As Americans across the country celebrate Independence Day with parades, barbecues, and fireworks displays, the story of a woman begging bystanders not to call an ambulance after she was injured in an accident went viral this week—with universal healthcare advocates pointing to the incident as clear evidence that a Medicare for All system would bring gravely-needed relief to all Americans.

The woman’s leg became trapped between a subway car and platform on Friday night in Boston. Surveillance footage showed other passengers rushing to help the woman, who sustained a deep wound on her leg.

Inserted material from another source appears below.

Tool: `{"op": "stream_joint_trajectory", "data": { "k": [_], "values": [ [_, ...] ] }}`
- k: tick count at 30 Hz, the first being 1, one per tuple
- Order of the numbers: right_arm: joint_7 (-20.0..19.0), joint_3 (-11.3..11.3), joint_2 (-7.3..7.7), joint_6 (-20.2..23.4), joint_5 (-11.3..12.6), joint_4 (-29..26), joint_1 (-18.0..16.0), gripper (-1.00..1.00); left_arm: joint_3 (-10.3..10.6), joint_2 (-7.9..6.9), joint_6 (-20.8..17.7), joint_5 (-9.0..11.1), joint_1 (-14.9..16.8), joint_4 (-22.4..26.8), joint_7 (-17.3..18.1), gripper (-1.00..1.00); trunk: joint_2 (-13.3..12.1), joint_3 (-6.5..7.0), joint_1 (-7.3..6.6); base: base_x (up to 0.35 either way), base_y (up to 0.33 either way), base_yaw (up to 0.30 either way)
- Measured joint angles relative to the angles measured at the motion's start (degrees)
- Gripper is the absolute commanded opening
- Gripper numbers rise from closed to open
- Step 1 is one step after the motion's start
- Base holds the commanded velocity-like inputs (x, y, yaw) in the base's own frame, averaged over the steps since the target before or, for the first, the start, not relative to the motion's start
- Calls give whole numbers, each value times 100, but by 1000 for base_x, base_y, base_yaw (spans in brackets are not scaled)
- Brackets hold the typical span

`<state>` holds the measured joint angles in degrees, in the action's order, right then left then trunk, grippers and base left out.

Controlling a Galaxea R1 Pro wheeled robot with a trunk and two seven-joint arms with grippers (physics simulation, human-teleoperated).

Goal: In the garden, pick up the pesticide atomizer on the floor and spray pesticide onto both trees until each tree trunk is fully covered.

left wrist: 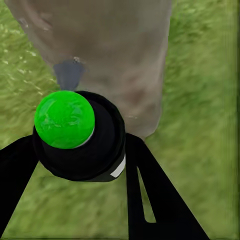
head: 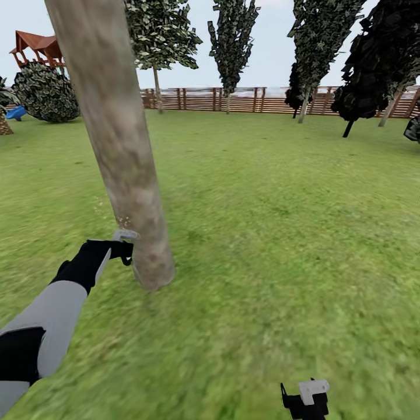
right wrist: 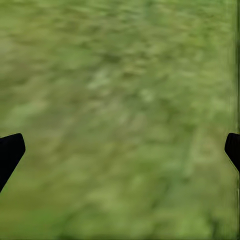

A Boston Globe journalist who happened to be on the platform reported that the woman told the crowd she wouldn’t be able to afford a hospital bill if they called an ambulance.

Another bystander told CNN, “She made it a point to say ‘you don’t understand, I have terrible insurance.'” The woman was eventually convinced to go with emergency medical technicians who arrived at the scene.

While the Affordable Care Act (ACA) has expanded access to healthcare, noted the New York Times editorial board on Monday, it has left many Americans with inadequate coverage and struggling to pay high deductibles and medical bills.

study conducted by the Times and the Kaiser Family Foundation in 2016 found that 20 percent of insured Americans have trouble paying for medical care. Sixty-three percent of those surveyed said they had used up all or most of their savings to pay doctor’s and hospital bills.